Rüya gibi, yaşam dolu dünyalar... Dünyaya yazılmış aşk mektupları...
Bu bilinçli bir seçim değildi. Küçüklüğümden beri kendimi ifade etmek için resim çiziyor ve boyuyorum. Başka türlü nasıl olacağımı bilemezdim.
Üç ana temada yoğunlaşıyorum ve hepsini aynı derecede seviyorum: Ay ışığında rüya gibi manzaralar, bereketli ağaçlar ve zaman-mekanda süzülen duyusal bitkiler.
Doğayla uyum içinde yaşamak. İnsan olmayan dünyaya saygı göstermek ve onu korumak. Bunun mümkün olduğu bir dünyayı hayal etmenin önemi. Umut dolu bir geleceği hayal etmek ve gün içinde hayallere dalmak. Duyularımızı harekete geçirerek deneyimlemek.
Romantik ve feminen mükemmelliği. Bir keresinde Christian Dior’un Yeni Görünüm’ünü çiçek gibi kadınların bir yansıması olarak tanımladığını okumuştum. Bu fikir benim çalışmalarıma da çok anlamlı bir şekilde yansıyor.

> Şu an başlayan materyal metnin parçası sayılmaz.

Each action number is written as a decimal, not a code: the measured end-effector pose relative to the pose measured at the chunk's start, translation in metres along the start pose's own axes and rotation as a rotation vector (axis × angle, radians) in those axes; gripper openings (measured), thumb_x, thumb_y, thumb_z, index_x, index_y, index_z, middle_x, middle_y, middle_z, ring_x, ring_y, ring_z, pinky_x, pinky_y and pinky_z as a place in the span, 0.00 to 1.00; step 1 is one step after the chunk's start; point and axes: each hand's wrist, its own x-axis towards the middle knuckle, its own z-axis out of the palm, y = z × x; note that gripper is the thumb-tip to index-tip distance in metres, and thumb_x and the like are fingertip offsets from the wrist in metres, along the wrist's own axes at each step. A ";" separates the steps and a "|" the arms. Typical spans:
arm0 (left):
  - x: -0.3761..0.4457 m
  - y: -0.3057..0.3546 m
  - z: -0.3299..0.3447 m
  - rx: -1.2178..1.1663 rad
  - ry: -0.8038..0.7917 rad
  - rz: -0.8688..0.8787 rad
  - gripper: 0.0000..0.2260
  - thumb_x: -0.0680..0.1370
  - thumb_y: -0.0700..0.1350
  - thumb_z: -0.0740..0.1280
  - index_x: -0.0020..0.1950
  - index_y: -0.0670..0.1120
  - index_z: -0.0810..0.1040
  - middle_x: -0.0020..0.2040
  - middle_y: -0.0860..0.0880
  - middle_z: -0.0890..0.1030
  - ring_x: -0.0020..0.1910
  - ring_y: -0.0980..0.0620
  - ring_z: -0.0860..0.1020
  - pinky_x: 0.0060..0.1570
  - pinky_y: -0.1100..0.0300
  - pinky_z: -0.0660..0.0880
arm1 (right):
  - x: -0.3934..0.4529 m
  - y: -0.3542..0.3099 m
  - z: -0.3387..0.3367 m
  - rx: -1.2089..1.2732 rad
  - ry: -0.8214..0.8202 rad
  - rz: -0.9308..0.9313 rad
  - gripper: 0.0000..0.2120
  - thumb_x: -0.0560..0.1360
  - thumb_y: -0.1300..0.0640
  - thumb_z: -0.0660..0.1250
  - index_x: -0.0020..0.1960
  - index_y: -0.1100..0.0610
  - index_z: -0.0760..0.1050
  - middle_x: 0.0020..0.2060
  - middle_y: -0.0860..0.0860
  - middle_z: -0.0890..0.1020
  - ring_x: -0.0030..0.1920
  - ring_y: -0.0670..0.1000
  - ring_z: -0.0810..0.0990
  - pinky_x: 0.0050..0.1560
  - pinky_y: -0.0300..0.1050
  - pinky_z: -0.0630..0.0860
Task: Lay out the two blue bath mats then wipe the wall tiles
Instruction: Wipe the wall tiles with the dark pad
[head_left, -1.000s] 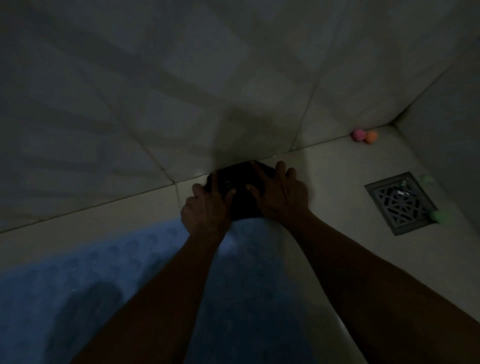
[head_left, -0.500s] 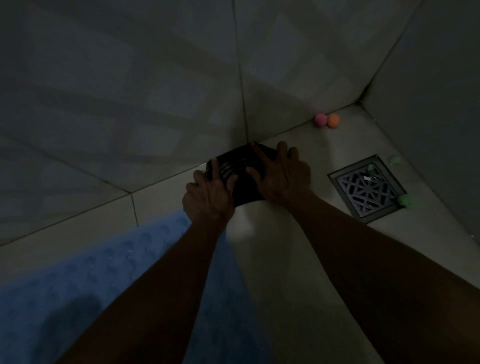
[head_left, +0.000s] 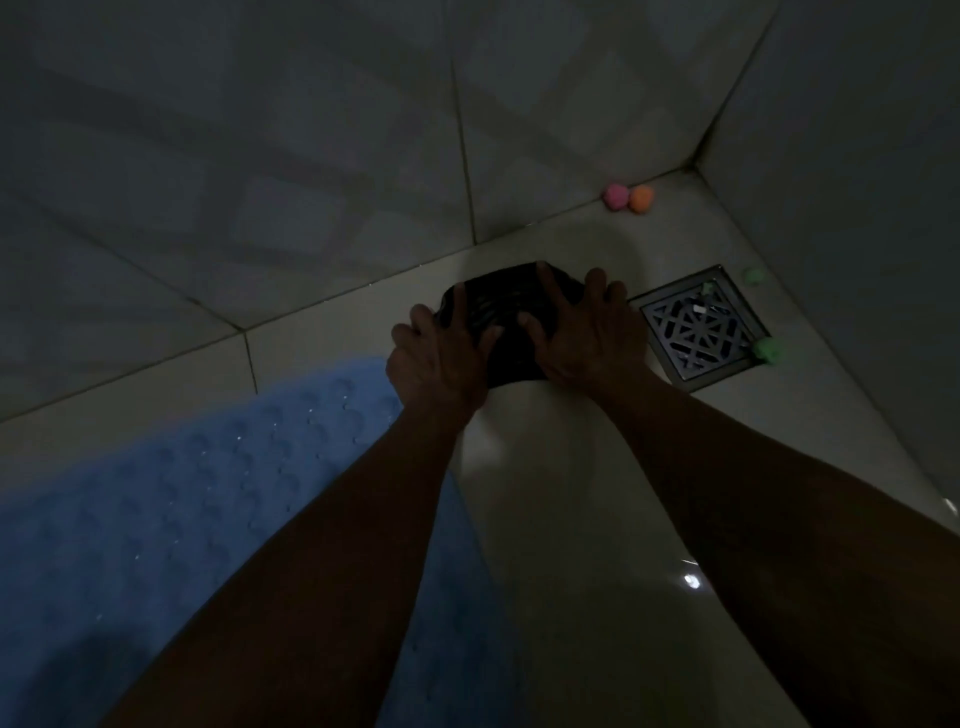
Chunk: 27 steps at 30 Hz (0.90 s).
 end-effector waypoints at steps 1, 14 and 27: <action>-0.006 0.000 0.000 0.006 -0.005 0.005 0.33 0.81 0.69 0.49 0.82 0.56 0.49 0.68 0.41 0.66 0.61 0.40 0.70 0.45 0.51 0.64 | -0.007 0.001 0.001 0.005 0.002 0.006 0.33 0.80 0.32 0.50 0.81 0.41 0.48 0.75 0.61 0.60 0.70 0.64 0.63 0.62 0.60 0.69; -0.087 -0.011 0.012 -0.036 -0.048 0.062 0.32 0.81 0.68 0.50 0.82 0.56 0.49 0.69 0.41 0.66 0.62 0.39 0.70 0.50 0.49 0.71 | -0.109 0.000 0.009 0.051 -0.081 0.155 0.33 0.81 0.33 0.48 0.81 0.41 0.42 0.73 0.58 0.60 0.69 0.62 0.63 0.58 0.57 0.72; -0.129 -0.029 0.024 0.015 -0.021 0.150 0.31 0.82 0.66 0.47 0.83 0.55 0.48 0.72 0.41 0.67 0.69 0.38 0.65 0.51 0.46 0.75 | -0.168 -0.011 0.018 0.021 -0.076 0.244 0.32 0.82 0.34 0.46 0.81 0.41 0.41 0.69 0.58 0.65 0.66 0.60 0.64 0.55 0.56 0.70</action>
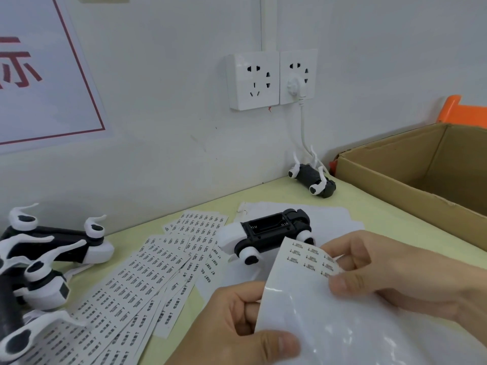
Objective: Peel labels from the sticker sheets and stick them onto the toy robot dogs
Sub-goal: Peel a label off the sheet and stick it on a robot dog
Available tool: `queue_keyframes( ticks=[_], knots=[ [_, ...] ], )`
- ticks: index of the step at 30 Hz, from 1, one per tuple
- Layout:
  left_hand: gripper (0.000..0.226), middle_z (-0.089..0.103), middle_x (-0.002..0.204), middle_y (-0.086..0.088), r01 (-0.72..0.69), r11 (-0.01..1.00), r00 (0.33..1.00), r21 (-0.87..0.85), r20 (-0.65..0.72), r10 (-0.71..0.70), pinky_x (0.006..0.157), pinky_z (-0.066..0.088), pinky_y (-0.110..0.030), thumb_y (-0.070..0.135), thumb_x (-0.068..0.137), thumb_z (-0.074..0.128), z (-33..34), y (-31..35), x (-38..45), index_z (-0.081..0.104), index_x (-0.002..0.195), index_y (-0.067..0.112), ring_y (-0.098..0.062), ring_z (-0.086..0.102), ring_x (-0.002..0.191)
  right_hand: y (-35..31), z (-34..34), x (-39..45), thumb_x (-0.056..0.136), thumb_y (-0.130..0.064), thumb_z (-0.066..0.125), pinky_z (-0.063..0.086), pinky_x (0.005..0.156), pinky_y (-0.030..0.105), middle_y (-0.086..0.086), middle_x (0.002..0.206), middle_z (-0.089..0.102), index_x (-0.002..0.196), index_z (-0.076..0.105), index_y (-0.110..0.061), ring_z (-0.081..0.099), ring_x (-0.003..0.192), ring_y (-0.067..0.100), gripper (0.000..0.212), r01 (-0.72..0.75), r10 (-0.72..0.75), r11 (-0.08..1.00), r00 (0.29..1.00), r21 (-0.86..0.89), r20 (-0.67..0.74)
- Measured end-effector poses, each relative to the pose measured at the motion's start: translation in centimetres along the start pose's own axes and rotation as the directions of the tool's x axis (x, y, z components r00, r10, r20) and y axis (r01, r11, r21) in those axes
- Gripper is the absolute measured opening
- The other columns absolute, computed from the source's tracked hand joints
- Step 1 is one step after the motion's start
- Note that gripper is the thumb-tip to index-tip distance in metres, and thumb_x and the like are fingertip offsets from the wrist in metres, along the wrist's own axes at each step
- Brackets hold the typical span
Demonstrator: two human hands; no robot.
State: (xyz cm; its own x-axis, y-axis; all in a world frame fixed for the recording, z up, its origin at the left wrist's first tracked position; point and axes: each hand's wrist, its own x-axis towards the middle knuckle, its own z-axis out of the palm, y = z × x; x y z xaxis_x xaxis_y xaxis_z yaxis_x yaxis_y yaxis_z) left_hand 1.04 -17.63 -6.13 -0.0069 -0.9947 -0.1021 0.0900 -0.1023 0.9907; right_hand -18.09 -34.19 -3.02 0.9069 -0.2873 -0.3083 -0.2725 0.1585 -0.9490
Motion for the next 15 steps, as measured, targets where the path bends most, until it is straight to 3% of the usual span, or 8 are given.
queue_keyframes(
  ticks=[5,9,13,15],
  knots=[
    [0.047,0.076,0.076,-0.005,0.007,1.0,1.0,0.013,-0.002,-0.007,0.065,0.051,-0.02,0.017,0.069,0.084,0.2,0.1,0.0,0.076,0.114,0.022,-0.013,0.072,0.07,1.1,-0.3,0.4,0.076,-0.019,0.086,0.057,0.089,0.038,0.026,0.118,0.069,0.12,0.065,0.008,0.072,0.099,0.032,0.055,0.069,-0.092,0.983,0.988,0.17,0.127],
    [0.043,0.075,0.074,-0.008,0.016,1.0,1.0,0.021,-0.014,-0.016,0.062,0.051,-0.021,0.005,0.072,0.083,0.6,0.3,0.1,0.072,0.108,0.027,-0.015,0.072,0.068,1.5,0.7,0.9,0.076,-0.013,0.077,0.055,0.092,0.041,0.029,0.119,0.066,0.123,0.06,0.012,0.067,0.101,0.036,0.056,0.102,-0.132,0.962,0.986,0.252,0.104],
    [0.045,0.076,0.086,-0.011,0.046,0.997,0.998,0.056,-0.034,-0.044,0.072,0.055,-0.028,0.007,0.072,0.083,0.7,0.2,0.2,0.066,0.107,0.028,-0.022,0.073,0.084,1.1,1.3,0.8,0.08,-0.019,0.072,0.045,0.1,0.052,0.034,0.125,0.062,0.123,0.062,0.006,0.062,0.108,0.044,0.051,0.081,-0.084,0.989,0.996,0.12,0.014],
    [0.046,0.077,0.1,-0.01,0.034,0.995,0.998,0.098,-0.058,-0.028,0.084,0.056,-0.034,0.017,0.071,0.078,0.8,0.5,0.1,0.061,0.113,0.023,-0.024,0.073,0.095,0.7,1.4,0.5,0.082,-0.024,0.071,0.049,0.098,0.051,0.026,0.12,0.068,0.118,0.068,-0.004,0.065,0.109,0.045,0.041,0.052,-0.053,0.999,0.997,-0.016,-0.056]
  ],
)
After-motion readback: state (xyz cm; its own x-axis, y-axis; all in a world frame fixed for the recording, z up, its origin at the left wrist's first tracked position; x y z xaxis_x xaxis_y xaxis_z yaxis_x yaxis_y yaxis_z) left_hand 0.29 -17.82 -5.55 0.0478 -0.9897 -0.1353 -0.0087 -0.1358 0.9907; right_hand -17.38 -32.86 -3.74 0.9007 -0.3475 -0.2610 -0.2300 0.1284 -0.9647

New York’taki Timothy Taylor’da yaptığım solo sergimden sonra Dior benimle iletişime geçti. Bu teklif karşısında çok heyecanlandım ve resimlerimden yola çıkarak bazı fikirler geliştirdim. İlk toplantımızda malzeme ve üretim konusunda farklı olanakları değerlendirdik. Dior’un sunduğu detaylı el işçiliği ve ileri teknolojiyi görmek büyüleyiciydi. Diyalog ve kolektif enerjimiz sayesinde her ikisini de birleştirmenin gerçekten benzersiz yollarını bulduğumuzu düşünüyorum. Bu yaratıcı görselleştirme tamamlandığında örnek çantalar yapıldı. Bu çantalar sezginin, birçok insanın aklının ve ellerinin bir sonucudur.
İsminin, Lady Diana’ya bir Cézanne sergisi açılışında hediye edilen bir çantadan gelmesi hoşuma gidiyor. Moda, lüks ve sanatın daha mükemmel bir şekilde buluştuğu başka bir örnek düşünemiyorum. Nesne olarak, tasarımın net ve okunabilir mimarisini seviyorum. Tanınabilir, çok yönlü ve bir o kadar da lüks bir parça.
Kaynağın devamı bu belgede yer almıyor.